Exercise instructions:
Give back exactly the lines of the material below, starting with the line with "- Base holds" and going on through the line with "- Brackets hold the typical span".

= = = =

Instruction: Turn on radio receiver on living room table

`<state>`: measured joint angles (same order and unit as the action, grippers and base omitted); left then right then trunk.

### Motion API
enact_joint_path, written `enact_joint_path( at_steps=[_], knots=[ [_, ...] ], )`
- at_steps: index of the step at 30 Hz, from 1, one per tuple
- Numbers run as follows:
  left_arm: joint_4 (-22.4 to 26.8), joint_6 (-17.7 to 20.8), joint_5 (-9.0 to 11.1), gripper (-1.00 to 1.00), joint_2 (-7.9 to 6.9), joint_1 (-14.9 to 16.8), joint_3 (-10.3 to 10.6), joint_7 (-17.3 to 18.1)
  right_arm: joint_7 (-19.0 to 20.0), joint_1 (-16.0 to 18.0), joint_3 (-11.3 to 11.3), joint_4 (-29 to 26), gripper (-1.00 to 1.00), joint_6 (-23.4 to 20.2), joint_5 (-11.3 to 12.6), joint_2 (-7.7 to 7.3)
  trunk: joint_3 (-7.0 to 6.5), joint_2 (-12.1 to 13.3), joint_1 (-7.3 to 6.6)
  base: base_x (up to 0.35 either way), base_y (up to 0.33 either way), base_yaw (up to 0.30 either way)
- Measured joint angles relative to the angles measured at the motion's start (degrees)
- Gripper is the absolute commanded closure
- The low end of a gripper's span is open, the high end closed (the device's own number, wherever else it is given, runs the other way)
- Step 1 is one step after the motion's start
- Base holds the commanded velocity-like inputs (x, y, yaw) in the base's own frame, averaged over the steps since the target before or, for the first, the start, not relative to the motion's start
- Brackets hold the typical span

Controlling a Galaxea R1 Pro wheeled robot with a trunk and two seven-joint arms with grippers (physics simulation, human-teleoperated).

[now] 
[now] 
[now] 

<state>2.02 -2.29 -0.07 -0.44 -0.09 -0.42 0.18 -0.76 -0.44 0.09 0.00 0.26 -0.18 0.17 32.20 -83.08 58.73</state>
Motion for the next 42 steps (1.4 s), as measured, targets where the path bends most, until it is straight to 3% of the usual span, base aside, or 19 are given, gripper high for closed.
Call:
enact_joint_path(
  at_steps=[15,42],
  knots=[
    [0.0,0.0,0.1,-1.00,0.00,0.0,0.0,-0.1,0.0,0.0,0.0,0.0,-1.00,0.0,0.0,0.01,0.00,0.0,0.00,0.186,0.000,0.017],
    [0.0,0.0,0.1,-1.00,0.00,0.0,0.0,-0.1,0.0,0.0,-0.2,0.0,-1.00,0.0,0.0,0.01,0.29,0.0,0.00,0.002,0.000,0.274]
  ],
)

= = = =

Result:
- Base holds the commanded velocity-like inputs (x, y, yaw) in the base's own frame, averaged over the steps since the target before or, for the first, the start, not relative to the motion's start
- Brackets hold the typical span

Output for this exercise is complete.